Dividend stocks have lots of appealing factors, and it’s easy to find reasons to buy. Some stocks have a great dividend yield. Others have a decades-long history of raising dividends once a year. Then there are picks with a modest dividend but great upside potential for shares.
If you’re looking for a reason to buy dividend stocks, there are plenty. But a trickier scenario is knowing when to get out.
So when do you sell a dividend stock? Some dividend investors have a holding period of forever, thinking that all stocks suffer slides or even dividend cuts, so it all works out in the wash when your priority is on the quarterly payout. If that describes you, then the answer to the question of when to sell is simply “never.”
Other dividend investors find quarterly payouts nice, but really secondary to share values. Investors with this mind-set typically set stop-losses or set sell targets because it’s the stock price that matters most. If that describes you, then obviously you’re not asking when to sell a dividend stock — you’re wondering when the best time to buy and sell is based on the best share price.
For those who fall in between, pulling the trigger on a dividend stock is a balancing act. They grant some leeway to stocks with a hefty and reliable payout when shares slip, or they’ll stick with a stock that has slashed its dividend because it has upside potential for shares in the long term. But where do you draw the line?
There are five conditions that are helpful in sounding the sell signal for any dividend stock investor.
The company cuts or altogether eliminates its dividend. This one is fairly obvious. You can sometimes stomach a company that keeps dividends flat for a few years, but if a company is slashing dividends it means that the balance sheet has gotten so bad that it needs to literally take money out of shareholders’ pockets. The most likely scenario in this situation is that investors will be stung twice — once with the cancellation of dividends and again as share prices suffer. Take General Electric (NYSE:GE) in February 2009, for example. When it cut its dividend, GM saw shares drop 10% the next day.
The dividend stock sees its annual dividend yield drop below 1%. There are plenty of stocks out there that offer a nominal dividend — even small-cap companies with lower volume and a comparatively small pool of profits to share. However, if a company’s dividend is below 1%, chances are it’s not a dividend stock. It’s just a stock that happens to offer a dividend. If a stock is truly in your portfolio because of its quarterly payout, you must demand more than a payout of just a few pennies per share. Besides, if dividends are an afterthought for companies, there’s no guarantee that they will make an effort to maintain or boost their payouts.
Your “yield on cost” for the specific stock is below 2%. Let’s say you bought shares of Home Depot (NYSE:HD) in 2000 at their peak of around $60 a share. The current annualized dividend for HD is $1.16 per share — meaning your yield based on the cost you paid is just 1.9% — meanwhile, HD yields 2.3% on 2012 prices around $50 per share. And had you bought in for August 2011 lows around $28, your personal “yield on cost” would be about 3.5%. Just as profits are relative depending when you bought in to a stock, so are dividend yields.

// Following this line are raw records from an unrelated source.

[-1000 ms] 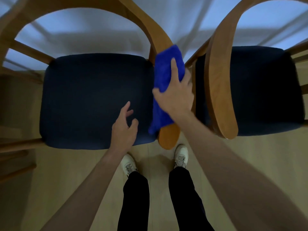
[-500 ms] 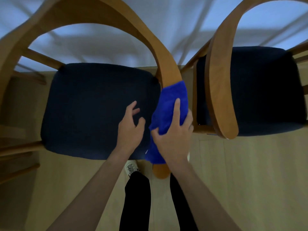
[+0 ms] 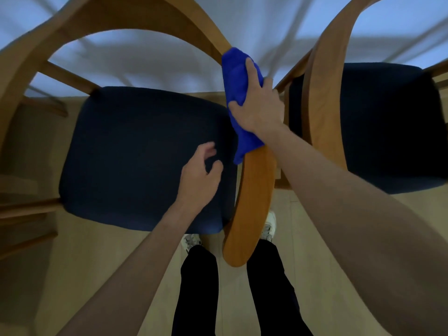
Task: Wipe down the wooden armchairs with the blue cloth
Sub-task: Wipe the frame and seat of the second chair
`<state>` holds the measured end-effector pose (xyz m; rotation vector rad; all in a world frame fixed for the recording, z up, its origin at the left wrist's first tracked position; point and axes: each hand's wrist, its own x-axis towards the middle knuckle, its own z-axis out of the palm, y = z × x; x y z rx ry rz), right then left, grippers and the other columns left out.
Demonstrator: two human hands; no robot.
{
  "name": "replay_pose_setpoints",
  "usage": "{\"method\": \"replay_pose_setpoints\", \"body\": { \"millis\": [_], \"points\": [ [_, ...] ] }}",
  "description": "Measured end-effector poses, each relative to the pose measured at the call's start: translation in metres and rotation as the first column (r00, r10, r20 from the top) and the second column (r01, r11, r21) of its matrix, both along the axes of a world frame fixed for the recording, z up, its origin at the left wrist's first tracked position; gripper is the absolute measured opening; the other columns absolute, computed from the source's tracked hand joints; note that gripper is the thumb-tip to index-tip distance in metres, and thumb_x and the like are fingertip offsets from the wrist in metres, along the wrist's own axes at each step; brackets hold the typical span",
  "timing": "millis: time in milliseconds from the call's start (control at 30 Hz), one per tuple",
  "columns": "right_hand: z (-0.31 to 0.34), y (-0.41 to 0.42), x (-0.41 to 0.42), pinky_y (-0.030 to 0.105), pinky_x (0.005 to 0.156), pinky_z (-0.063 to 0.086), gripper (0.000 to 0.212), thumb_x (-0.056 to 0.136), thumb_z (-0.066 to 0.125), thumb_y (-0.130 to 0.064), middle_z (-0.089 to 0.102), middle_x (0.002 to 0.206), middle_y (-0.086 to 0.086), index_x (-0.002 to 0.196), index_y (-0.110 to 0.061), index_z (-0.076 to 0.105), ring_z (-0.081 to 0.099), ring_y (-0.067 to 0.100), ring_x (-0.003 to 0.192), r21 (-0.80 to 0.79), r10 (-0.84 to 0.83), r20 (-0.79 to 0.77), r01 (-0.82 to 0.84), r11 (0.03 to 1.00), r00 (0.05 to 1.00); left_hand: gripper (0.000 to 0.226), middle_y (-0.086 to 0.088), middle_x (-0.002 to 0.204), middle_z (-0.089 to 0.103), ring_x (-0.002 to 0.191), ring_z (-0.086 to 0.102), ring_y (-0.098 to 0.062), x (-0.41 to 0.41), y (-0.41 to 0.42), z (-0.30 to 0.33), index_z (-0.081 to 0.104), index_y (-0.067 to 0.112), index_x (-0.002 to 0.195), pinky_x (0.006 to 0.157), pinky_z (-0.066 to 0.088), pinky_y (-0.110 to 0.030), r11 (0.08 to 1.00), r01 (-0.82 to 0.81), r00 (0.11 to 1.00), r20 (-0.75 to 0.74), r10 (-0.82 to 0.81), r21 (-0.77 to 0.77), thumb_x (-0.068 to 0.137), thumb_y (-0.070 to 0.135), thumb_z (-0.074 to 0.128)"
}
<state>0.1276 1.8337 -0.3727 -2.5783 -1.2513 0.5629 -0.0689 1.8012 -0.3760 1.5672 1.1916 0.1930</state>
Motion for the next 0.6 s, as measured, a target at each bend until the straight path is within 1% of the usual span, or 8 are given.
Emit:
{"method": "replay_pose_setpoints", "body": {
  "millis": [67, 133, 167, 233, 367, 467, 533, 600],
  "points": [
    [0.0, -0.002, 0.0, 0.044, 0.08, 0.055, 0.087, 0.09, 0.054, -0.048, 0.04, 0.137, 0.014, 0.157, -0.029, 0.0, 0.052, 0.031, 0.11, 0.029, 0.007, -0.006, -0.006, 1.0, 1.0, 0.053, 0.018, 0.123, 0.058, 0.113, 0.054, 0.005, -0.005, -0.012, 0.004, 0.053, 0.027, 0.133, 0.091, 0.042, -0.013, 0.974, 0.202, 0.976, -0.067, -0.209, -0.104, 0.087, 0.053, 0.059],
    [-0.002, -0.017, -0.01, 0.041, 0.08, 0.054, 0.086, 0.091, 0.051, -0.05, 0.037, 0.141, 0.014, 0.157, -0.028, 0.001, 0.049, 0.031, 0.114, 0.063, -0.001, 0.024, -0.001, 0.998, 1.0, 0.068, 0.026, 0.115, 0.062, 0.106, 0.056, 0.01, -0.019, -0.034, 0.009, 0.055, 0.036, 0.129, 0.091, 0.047, -0.019, 0.909, 0.381, 0.912, -0.09, -0.4, -0.171, 0.073, 0.074, 0.057],
    [-0.003, -0.027, -0.016, 0.04, 0.08, 0.053, 0.086, 0.091, 0.051, -0.051, 0.034, 0.145, 0.015, 0.157, -0.028, 0.001, 0.047, 0.031, 0.117, 0.068, -0.013, 0.04, 0.01, 0.998, 0.999, 0.069, 0.029, 0.111, 0.064, 0.104, 0.057, 0.012, -0.025, -0.042, 0.01, 0.056, 0.039, 0.128, 0.093, 0.049, -0.025, 0.904, 0.387, 0.909, -0.088, -0.407, -0.179, 0.069, 0.076, 0.058],
    [-0.003, -0.053, -0.035, 0.04, 0.083, 0.051, 0.087, 0.09, 0.05, -0.054, 0.025, 0.151, 0.018, 0.157, -0.028, 0.0, 0.044, 0.034, 0.121, 0.066, -0.061, 0.077, 0.056, 0.996, 0.995, 0.064, 0.028, 0.102, 0.068, 0.101, 0.059, 0.01, -0.031, -0.049, 0.009, 0.06, 0.042, 0.122, 0.095, 0.05, -0.035, 0.93, 0.306, 0.944, -0.058, -0.323, -0.203, 0.067, 0.074, 0.063],
    [0.0, -0.109, -0.08, 0.044, 0.086, 0.049, 0.092, 0.086, 0.055, -0.055, 0.019, 0.154, 0.018, 0.156, -0.03, 0.0, 0.043, 0.036, 0.121, 0.086, -0.189, 0.048, 0.184, 0.979, 0.981, 0.049, 0.023, 0.093, 0.07, 0.094, 0.063, 0.006, -0.025, -0.042, 0.007, 0.069, 0.036, 0.098, 0.089, 0.053, -0.041, 0.923, 0.324, 0.941, -0.031, -0.337, -0.208, 0.066, 0.072, 0.064],
    [0.0, -0.106, -0.076, 0.039, 0.08, 0.045, 0.099, 0.082, 0.06, -0.056, 0.022, 0.15, 0.019, 0.155, -0.031, -0.002, 0.044, 0.037, 0.119, 0.05, -0.203, 0.043, 0.201, 0.978, 0.978, 0.049, 0.021, 0.094, 0.071, 0.094, 0.064, 0.003, -0.025, -0.043, 0.003, 0.069, 0.037, 0.101, 0.088, 0.053, -0.042, 0.921, 0.327, 0.94, -0.023, -0.339, -0.212, 0.066, 0.071, 0.065],
    [-0.002, -0.074, -0.051, 0.035, 0.075, 0.038, 0.099, 0.082, 0.059, -0.057, 0.026, 0.147, 0.021, 0.155, -0.029, -0.002, 0.046, 0.037, 0.116, 0.039, -0.14, 0.092, 0.137, 0.99, 0.986, 0.055, 0.02, 0.096, 0.07, 0.094, 0.064, 0.001, -0.025, -0.045, 0.001, 0.066, 0.038, 0.11, 0.089, 0.054, -0.041, 0.923, 0.322, 0.943, -0.012, -0.332, -0.209, 0.067, 0.073, 0.065],
    [-0.005, -0.029, -0.02, 0.034, 0.072, 0.04, 0.097, 0.085, 0.056, -0.055, 0.032, 0.143, 0.021, 0.155, -0.026, -0.004, 0.049, 0.035, 0.112, 0.015, -0.045, 0.124, 0.044, 0.999, 0.991, 0.063, 0.02, 0.097, 0.07, 0.094, 0.064, -0.001, -0.024, -0.044, 0.001, 0.062, 0.039, 0.12, 0.089, 0.053, -0.04, 0.916, 0.338, 0.938, -0.01, -0.348, -0.216, 0.067, 0.074, 0.064]
  ]
}}
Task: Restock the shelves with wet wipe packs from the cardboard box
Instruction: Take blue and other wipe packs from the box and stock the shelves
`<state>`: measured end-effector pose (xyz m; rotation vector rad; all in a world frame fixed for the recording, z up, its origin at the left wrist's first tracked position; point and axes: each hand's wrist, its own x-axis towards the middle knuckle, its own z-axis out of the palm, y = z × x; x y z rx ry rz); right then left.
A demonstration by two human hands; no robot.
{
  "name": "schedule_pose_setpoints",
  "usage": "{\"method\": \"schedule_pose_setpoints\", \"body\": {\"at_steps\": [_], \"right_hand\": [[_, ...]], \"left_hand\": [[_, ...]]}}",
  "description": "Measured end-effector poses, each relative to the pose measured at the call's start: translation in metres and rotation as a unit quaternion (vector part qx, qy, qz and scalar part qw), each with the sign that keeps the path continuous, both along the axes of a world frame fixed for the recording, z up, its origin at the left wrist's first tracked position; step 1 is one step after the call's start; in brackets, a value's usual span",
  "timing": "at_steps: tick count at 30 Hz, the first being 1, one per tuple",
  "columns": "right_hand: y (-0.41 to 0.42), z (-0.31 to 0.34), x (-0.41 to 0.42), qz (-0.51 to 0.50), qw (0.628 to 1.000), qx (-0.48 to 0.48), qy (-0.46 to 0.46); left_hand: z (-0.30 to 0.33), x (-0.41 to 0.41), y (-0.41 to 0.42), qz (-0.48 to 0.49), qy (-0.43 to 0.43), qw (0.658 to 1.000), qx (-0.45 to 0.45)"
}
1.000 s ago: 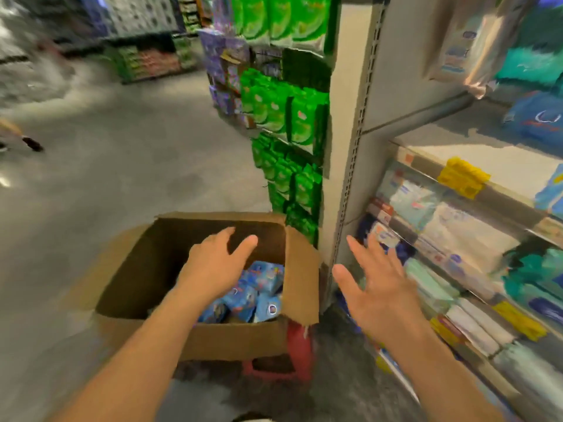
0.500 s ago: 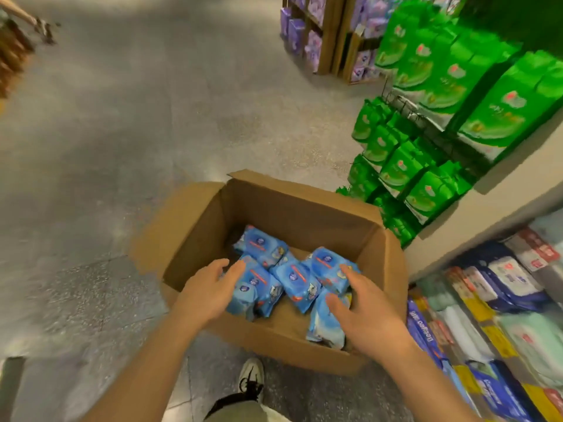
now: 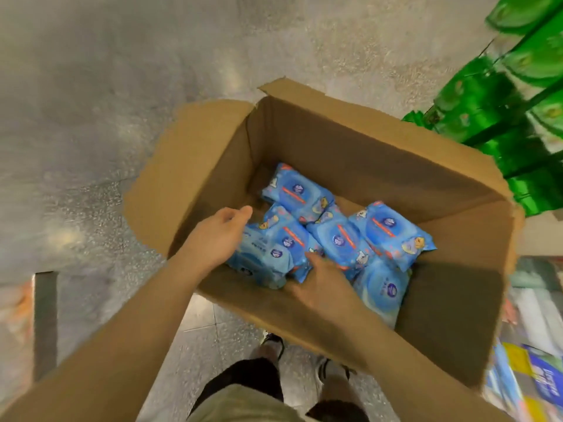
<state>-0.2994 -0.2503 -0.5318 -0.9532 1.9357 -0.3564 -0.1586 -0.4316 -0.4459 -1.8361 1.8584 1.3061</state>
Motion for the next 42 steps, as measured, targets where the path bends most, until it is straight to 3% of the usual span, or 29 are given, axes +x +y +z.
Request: {"method": "schedule_pose_setpoints", "body": {"at_steps": [3,8,14,24,27,31,36,39,42], "right_hand": [[-0.02,-0.069,0.009,0.028,0.999,0.035,0.011],[-0.07,-0.081,0.031,0.097,0.992,0.074,0.017],[-0.093,-0.105,0.047,0.145,0.978,0.09,0.117],[-0.085,-0.061,0.025,0.15,0.975,0.123,0.105],[-0.074,-0.018,-0.007,0.091,0.979,0.168,0.069],[-0.032,0.07,-0.057,-0.122,0.976,0.151,-0.097],[0.037,0.176,-0.085,-0.394,0.872,-0.031,-0.288],[0.078,0.226,-0.09,-0.452,0.812,-0.153,-0.336],[0.114,0.261,-0.095,-0.457,0.783,-0.255,-0.336]], "left_hand": [[-0.021,0.005,0.0,0.044,-0.002,0.999,0.008],[-0.037,0.011,0.005,0.062,0.011,0.998,0.028],[-0.042,0.021,0.004,0.098,0.03,0.994,0.034],[-0.012,0.026,0.01,0.153,0.106,0.982,0.032],[0.006,0.022,0.019,0.174,0.142,0.973,0.053],[0.031,0.008,0.041,0.191,0.193,0.956,0.107],[0.07,-0.041,0.086,0.188,0.254,0.922,0.223],[0.104,-0.084,0.118,0.146,0.312,0.893,0.29],[0.144,-0.119,0.147,0.053,0.372,0.86,0.345]]}}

The dividend stock is bought out. Frequently, such deals are made with a lot of cash — meaning there’s less to pay out in dividends. So don’t wait around three months anticipating a payday that won’t be all that impressive in most cases. Other times you might find that a company with a great yield and good potential for shares has been bought by a less favorable competitor, so it’s better to move out of the position instead of accepting the resulting shares from the buyout. Lastly, obviously if the company goes private, there will no longer be shareholders to share in the profits.
Your position in the dividend stock is down 50%. Though small fluctuations in share price are not necessarily a problem for dividend investors, watching a position get hacked in half should set off warning bells. A dividend stock with a yield of about 2% will take 50 years to “double your money” via dividends — or pay for itself, depending on how you view your investment. Waiting five decades (if not reinvested) just to get back to square one doesn’t make any sense no matter how healthy the dividend payout is. You’ll be better served by simply taking the haircut and finding a stronger dividend stock that will deliver reliable returns. Though it’s tempting to believe a dividend stock will fight back, it’s often quicker to make up for a loss in a good stock that’s on the rise than a bad stock that’s getting a dead-cat bounce. Think of it this way: If you find a stock with a similar yield that provides the exact same performance, all you’re out is your broker fee. When you’re down more than 50%, even the most conservative buy-and-hold investor should consider rolling the dice.